## About this exercise:
The answer should consist of every record, reproduced exactly.

[Source records]
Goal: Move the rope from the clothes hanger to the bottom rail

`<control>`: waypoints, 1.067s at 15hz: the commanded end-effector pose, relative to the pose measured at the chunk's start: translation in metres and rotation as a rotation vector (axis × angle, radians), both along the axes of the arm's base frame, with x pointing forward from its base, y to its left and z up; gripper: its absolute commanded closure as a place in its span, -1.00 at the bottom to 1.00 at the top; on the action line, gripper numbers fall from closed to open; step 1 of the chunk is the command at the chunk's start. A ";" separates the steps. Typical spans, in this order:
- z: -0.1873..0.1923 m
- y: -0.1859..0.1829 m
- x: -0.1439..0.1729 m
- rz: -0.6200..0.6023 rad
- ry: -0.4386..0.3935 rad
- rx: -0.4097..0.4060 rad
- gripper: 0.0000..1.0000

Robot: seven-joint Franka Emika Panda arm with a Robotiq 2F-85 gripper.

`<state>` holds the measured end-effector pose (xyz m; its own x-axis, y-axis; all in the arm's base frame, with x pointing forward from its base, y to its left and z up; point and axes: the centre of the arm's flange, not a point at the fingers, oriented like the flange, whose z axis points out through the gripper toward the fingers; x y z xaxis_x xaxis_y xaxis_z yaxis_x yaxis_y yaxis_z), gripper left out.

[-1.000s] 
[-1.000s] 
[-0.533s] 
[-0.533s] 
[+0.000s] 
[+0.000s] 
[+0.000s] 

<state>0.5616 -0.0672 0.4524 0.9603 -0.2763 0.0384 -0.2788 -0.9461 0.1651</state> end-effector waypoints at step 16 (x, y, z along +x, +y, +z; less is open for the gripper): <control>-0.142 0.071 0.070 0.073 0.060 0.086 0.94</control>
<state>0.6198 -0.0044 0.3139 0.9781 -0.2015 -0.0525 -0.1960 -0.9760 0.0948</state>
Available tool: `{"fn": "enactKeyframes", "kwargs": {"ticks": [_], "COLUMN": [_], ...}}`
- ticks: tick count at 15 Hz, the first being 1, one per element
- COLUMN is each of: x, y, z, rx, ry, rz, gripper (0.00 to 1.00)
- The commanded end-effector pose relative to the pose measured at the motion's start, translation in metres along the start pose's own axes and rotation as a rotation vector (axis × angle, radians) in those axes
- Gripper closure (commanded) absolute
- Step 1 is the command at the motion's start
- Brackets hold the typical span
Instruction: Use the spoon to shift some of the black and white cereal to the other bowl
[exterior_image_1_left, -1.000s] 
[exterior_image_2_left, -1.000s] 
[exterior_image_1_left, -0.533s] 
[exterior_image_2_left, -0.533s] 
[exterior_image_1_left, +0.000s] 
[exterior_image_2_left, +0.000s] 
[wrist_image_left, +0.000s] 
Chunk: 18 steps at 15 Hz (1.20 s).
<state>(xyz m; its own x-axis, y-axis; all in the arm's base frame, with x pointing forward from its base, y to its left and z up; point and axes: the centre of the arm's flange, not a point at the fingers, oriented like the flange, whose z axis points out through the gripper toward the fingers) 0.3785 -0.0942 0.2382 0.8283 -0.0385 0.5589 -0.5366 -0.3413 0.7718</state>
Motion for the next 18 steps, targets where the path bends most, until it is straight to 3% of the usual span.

## Expected answer:
Goal: Move the rope from the clothes hanger to the bottom rail

`<control>`: waypoints, 1.067s at 15hz: the commanded end-effector pose, relative to the pose measured at the chunk's start: translation in metres and rotation as a rotation vector (axis × angle, radians), both along the axes of the arm's base frame, with x pointing forward from its base, y to its left and z up; gripper: its absolute commanded closure as a place in its span, -1.00 at the bottom to 1.00 at the top; on the action line, gripper numbers fall from closed to open; step 1 of the chunk is the command at the chunk's start. A ";" separates the steps. Typical spans, in this order:
- z: -0.1873..0.1923 m
- y: -0.1859..0.1829 m
- x: -0.1439..0.1729 m
- rz: -0.6200..0.6023 rad
- ry: -0.4386..0.3935 rad
- rx: -0.4097..0.4060 rad
- gripper: 0.0000..1.0000

Robot: seven-joint Franka Emika Panda arm with a Robotiq 2F-85 gripper.

`<state>` holds the measured end-effector pose (xyz m; its own x-axis, y-axis; all in the arm's base frame, with x pointing forward from its base, y to its left and z up; point and axes: the centre of the arm's flange, not a point at the fingers, oriented like the flange, whose z axis points out through the gripper toward the fingers; x y z xaxis_x xaxis_y xaxis_z yaxis_x yaxis_y yaxis_z), gripper left out.

[-1.000s] 
[-1.000s] 
[-0.533s] 
[-0.533s] 
[+0.000s] 
[+0.000s] 
[+0.000s] 

<state>0.5616 -0.0672 0.4524 0.9603 -0.2763 0.0384 -0.2788 -0.9461 0.1651</state> end-effector waypoints at step 16 (x, y, z along +x, +y, +z; less is open for the gripper): <control>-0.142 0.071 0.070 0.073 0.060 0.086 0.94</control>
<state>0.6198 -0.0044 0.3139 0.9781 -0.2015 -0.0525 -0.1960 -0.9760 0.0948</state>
Available tool: `{"fn": "enactKeyframes", "kwargs": {"ticks": [_], "COLUMN": [_], ...}}`
- ticks: tick count at 15 Hz, the first being 1, one per element
- COLUMN is each of: x, y, z, rx, ry, rz, gripper (0.00 to 1.00)
- The commanded end-effector pose relative to the pose measured at the motion's start, translation in metres along the start pose's own axes and rotation as a rotation vector (axis × angle, radians) in those axes
- Gripper closure (commanded) absolute
- Step 1 is the command at the motion's start
- Brackets hold the typical span
Instruction: Use the spoon to shift some of the black and white cereal to the other bowl
[exterior_image_1_left, -1.000s] 
[exterior_image_2_left, -1.000s] 
[exterior_image_1_left, -0.533s] 
[exterior_image_2_left, -0.533s] 
[exterior_image_1_left, +0.000s] 
[exterior_image_2_left, +0.000s] 
[wrist_image_left, +0.000s] 
Chunk: 18 steps at 15 Hz (1.20 s).
<state>(xyz m; its own x-axis, y-axis; all in the arm's base frame, with x pointing forward from its base, y to its left and z up; point and axes: the centre of the arm's flange, not a point at the fingers, oriented like the flange, whose z axis points out through the gripper toward the fingers) 0.3785 -0.0942 0.2382 0.8283 -0.0385 0.5589 -0.5366 -0.3413 0.7718</state>
Motion for the next 18 steps, targets where the path bends most, until it is straight to 3% of the usual span.

The output requires no further additions.